Does more spending increase student performance?

When one takes capital outlays, school debt and other payments into the equation, Nevada's K-12 per-pupil spending was $10,420 in 2006 (in 2008 dollar values), which moves Nevada's per-pupil spending ranking up to 31st in the nation from the 44th ranking often cited. As interesting as this is, the per-pupil ranking is still useless.

NPRI has said it over and over and over again, but more spending does not equal better student performance or achievement. Below you will see the comparison between overall K-12 education spending and the NAEP fourth-grade reading scores. This is a very simple comparison, but even the more complex studies continue to show that there is no statistical relationship between spending and student performance.

As you can see from the above graph, improvement on the average score is negligible the more states spend per pupil. In fact, after a simple regression analysis we see that spending per-pupil has a very weak positive correlation to student test scores but the relationship is not significant.

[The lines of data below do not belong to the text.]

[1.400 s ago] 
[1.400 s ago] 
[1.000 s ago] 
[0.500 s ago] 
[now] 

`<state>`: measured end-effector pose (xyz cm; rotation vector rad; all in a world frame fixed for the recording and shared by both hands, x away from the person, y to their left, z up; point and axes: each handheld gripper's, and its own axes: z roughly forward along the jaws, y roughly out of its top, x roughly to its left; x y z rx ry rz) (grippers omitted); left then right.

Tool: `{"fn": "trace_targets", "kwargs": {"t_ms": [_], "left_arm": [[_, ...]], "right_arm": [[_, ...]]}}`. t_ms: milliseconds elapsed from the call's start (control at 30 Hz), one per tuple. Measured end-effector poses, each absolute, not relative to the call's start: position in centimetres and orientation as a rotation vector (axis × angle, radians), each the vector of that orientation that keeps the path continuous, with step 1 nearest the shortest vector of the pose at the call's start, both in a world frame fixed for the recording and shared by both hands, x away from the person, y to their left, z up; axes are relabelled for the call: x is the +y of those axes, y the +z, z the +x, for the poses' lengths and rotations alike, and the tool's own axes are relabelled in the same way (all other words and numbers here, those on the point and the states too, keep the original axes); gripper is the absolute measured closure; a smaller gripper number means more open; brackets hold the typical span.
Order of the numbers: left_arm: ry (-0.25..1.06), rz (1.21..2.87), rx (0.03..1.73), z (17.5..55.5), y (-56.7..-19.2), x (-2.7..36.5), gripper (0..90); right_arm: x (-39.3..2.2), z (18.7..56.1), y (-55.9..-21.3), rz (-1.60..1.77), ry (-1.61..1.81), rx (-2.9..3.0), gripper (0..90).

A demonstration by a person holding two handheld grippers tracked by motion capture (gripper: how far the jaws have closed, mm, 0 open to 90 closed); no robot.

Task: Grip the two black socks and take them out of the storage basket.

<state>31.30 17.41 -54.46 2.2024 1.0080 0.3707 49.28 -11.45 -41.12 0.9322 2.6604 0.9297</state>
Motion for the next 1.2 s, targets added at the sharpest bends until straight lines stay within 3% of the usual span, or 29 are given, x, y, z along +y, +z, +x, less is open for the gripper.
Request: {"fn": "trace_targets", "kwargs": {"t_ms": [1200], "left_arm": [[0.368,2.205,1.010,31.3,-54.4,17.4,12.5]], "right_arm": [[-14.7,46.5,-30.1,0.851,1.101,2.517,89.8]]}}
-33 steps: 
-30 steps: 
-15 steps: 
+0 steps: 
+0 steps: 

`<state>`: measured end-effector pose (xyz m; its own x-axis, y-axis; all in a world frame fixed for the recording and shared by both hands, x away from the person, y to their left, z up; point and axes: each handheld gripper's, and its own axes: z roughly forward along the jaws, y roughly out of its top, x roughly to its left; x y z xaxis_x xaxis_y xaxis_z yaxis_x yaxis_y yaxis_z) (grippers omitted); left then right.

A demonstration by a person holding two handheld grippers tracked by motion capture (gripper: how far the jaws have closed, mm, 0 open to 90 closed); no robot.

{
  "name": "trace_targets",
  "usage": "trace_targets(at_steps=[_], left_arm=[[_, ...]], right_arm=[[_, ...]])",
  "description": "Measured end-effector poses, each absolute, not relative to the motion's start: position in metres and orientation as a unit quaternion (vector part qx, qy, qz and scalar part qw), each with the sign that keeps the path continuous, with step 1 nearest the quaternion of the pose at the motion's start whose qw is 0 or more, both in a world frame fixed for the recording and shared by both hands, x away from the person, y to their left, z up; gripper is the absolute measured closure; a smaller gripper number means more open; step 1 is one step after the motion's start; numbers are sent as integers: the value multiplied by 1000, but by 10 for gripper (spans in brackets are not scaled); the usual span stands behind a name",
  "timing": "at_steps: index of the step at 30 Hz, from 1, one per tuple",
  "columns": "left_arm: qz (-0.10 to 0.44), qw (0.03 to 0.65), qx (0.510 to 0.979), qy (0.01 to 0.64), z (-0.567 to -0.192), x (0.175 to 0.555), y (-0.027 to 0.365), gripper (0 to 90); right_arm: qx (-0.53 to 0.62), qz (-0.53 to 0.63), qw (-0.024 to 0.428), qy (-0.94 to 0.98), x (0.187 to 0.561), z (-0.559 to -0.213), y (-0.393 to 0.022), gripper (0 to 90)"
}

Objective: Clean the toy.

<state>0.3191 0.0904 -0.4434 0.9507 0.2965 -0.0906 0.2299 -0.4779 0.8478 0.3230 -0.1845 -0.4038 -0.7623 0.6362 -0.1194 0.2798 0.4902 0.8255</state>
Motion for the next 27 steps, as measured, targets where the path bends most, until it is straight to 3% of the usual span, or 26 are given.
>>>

Zooming in, you can see the trend in student performance moves up a measly six points on a 500 point scale. The difference in spending would be about $12,000 per pupil – hardly worth it.

But before the big spenders think "Eureka there is improvement" it may actually be the case that per-capita income (an estimation of the average income within a state) plays a role in the improvement of student performance.

As you can see from the above graph, per-capita personal income also plays a small but equally negligible role in better student performance on the NAEP fourth-grade reading exam. So a state with a higher median per-capita income does not have a significant relationship with higher test scores.

However, income per capita is highly correlated with spending per pupil and is also very significant.  The higher the income per capita the more per-pupil spending increases – regardless of student achievement.  If Nevada really wants to increase funding to public education we should only do so if personal income in the state improves – and raising taxes is not a way to increase personal income.

Per-pupil spending has no real bearing on student performance.  Continuing to claim that Nevada needs to increase funding to help our children is false and misleading. If Nevada wants to improve education, we will need to implement real education reform.